The story of ispc: more on optimizations and performance (part 8)
It wasn’t quite fair to describe volta as a dumb compiler earlier; we’ll revisit that topic today.
Not only were a number of the language features carefully designed to map well to CPU hardware, but a number of custom optimization passes for LLVM IR turned out to be important for keeping performance competitive with intrinsics. Many of them were influenced by the early users at Intel and their close scrutiny of volta’s assembly output.
Uniform
The uniform
qualifier is one of the most important language features for
performance.
uniform
is a type qualifier that describes a value that’s the same across
all of the SPMD program instances being executed. It corresponds to a
scalar value and maps nicely to the CPU, which I’m told supports scalar
computation as well as SIMD. The concept has been an easy one for
programmers to pick up and has a direct mapping to how CPU
intrinsics programmers structure their code.
Declaring a variable to be uniform
can give two benefits:
- Any control flow based on a uniform value is just like control flow in regular programs: all of the SPMD program instances follow the same path, and we don’t need to worry about updating the execution mask.
- Memory access of uniform values is easy to handle and efficient: for
example, a
uniform
read corresponds to a simple scalar load.

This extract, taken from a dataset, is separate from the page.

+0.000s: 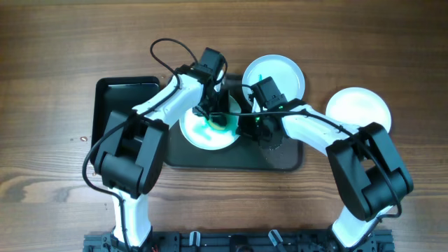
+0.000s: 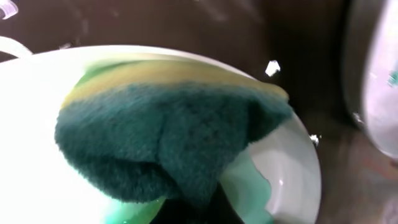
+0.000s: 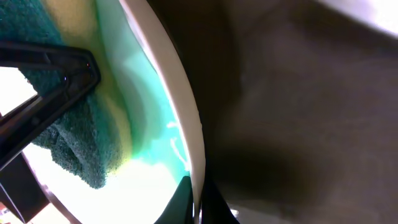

My first exposure to the general idea of uniform
came from the RenderMan
Shading Language (RSL), which turns out to be a SPMD language that operates
on grids of points to be shaded. It also has a uniform
keyword,
signifying a value that is the same for all points. As far as I know, RSL
implementations never targeted SIMD CPU hardware, but scalar CPU
implementations maintained a mask of which points were active and could
apply uniform
for similar benefits for control flow. Closing the circle,
it was fun when Pixar posted a note about the benefits of using ispc
for
shaders
a few years ago.
It turns out that RSL had originally been designed for custom SIMD hardware
in the 1980s, and it also turns out there were precursors to uniform
in
other SPMD languages of that era that targeted multiprocessors; again, see
the ispc paper for more
on previous work in this area.
Minimizing masked instructions
Handling the all details of masked vector computation can cause a fair amount of bloat in x86 assembly. It turned out to be worthwhile to design some of volta’s language features to make it possible to foster situations where the compiler could determine that all of the program instances were active and take advantage of that in code generation.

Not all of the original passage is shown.